__YOUR GOAL__
Find the line with "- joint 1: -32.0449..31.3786" in the records below. Copy it and every line after it, up to and including the line with "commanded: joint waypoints".
=== TASK INPUTS ===
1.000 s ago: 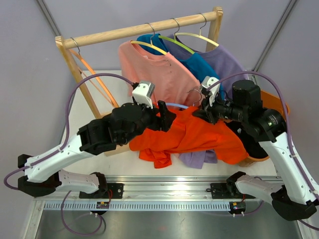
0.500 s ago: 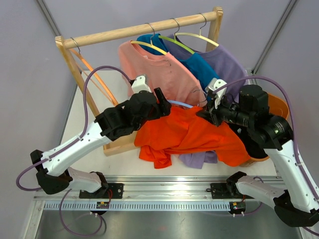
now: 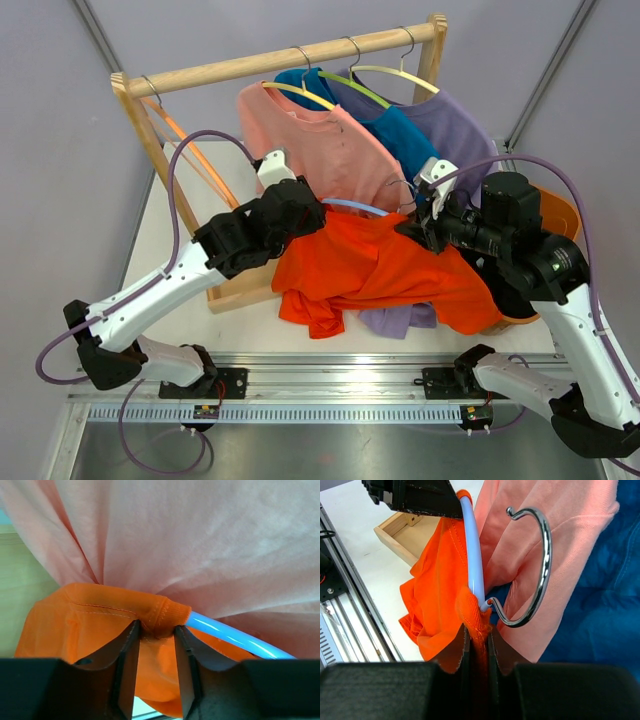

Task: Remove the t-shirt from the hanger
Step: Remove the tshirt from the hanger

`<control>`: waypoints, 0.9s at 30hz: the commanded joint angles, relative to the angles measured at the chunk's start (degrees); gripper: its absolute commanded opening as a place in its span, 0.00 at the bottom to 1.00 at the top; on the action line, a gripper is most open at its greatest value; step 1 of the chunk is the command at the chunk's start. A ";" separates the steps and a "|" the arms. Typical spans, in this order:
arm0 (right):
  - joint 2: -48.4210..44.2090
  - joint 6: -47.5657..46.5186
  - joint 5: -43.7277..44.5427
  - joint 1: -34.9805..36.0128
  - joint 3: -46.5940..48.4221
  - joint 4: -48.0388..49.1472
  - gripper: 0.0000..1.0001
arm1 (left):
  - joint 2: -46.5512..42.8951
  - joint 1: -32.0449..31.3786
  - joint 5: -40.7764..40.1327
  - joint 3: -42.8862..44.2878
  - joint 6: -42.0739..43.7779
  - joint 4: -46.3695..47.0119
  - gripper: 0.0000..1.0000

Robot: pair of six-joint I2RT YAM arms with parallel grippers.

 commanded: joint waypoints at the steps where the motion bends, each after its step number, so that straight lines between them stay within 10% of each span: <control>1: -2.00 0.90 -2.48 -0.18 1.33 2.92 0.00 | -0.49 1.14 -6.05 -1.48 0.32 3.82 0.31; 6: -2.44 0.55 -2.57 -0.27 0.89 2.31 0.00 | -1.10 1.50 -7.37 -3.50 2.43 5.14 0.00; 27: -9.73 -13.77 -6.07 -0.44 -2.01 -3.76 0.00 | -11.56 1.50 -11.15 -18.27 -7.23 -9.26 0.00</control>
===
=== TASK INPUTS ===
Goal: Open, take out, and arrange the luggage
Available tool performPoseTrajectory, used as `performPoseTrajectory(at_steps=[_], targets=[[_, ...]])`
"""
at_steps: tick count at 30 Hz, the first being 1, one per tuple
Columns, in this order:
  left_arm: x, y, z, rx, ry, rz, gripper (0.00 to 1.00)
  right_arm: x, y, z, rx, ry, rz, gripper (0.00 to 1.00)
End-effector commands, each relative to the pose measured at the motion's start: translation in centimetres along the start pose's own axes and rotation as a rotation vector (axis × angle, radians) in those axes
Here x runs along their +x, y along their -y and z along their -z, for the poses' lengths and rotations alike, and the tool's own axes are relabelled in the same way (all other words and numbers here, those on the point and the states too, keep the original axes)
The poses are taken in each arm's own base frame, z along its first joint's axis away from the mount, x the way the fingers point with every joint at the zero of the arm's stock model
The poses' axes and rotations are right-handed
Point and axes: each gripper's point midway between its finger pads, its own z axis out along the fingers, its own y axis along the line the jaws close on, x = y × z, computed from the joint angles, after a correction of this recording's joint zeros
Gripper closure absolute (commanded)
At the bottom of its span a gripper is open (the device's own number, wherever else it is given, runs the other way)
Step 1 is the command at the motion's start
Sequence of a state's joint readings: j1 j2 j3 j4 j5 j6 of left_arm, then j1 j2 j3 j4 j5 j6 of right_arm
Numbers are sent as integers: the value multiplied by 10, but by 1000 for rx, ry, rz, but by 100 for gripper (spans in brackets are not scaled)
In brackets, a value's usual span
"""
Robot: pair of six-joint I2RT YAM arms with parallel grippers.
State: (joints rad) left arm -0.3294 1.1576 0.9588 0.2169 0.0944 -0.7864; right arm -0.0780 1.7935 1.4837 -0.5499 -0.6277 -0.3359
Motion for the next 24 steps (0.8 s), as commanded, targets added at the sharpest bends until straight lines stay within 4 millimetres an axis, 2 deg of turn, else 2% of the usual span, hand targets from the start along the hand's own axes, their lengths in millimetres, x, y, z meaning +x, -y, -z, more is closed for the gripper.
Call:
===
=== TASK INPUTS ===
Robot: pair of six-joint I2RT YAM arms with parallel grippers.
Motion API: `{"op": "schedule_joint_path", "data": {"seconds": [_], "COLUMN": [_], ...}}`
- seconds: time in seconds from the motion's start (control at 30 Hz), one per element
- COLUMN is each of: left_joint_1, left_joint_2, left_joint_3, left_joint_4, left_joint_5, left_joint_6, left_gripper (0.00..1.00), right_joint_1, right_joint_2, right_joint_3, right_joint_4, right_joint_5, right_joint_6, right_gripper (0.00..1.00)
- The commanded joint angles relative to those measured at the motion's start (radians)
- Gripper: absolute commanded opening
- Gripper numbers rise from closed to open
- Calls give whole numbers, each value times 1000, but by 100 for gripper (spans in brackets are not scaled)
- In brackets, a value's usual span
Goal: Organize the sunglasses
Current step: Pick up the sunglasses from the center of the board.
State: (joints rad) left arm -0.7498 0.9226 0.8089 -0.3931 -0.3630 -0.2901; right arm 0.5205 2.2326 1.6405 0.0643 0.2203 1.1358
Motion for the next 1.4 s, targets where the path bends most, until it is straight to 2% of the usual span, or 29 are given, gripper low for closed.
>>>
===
__ANSWER SECTION__
  - joint 1: -32.0449..31.3786
  - joint 5: -40.7764..40.1327
  - joint 3: -42.8862..44.2878
  - joint 6: -42.0739..43.7779
  - joint 4: -46.3695..47.0119
  - gripper: 0.0000..1.0000

Robot: pair of six-joint I2RT YAM arms with parallel grippers.

 commanded: joint waypoints at the steps where the motion bends, each after its step number, so that straight lines between them stay within 10% of each span: <control>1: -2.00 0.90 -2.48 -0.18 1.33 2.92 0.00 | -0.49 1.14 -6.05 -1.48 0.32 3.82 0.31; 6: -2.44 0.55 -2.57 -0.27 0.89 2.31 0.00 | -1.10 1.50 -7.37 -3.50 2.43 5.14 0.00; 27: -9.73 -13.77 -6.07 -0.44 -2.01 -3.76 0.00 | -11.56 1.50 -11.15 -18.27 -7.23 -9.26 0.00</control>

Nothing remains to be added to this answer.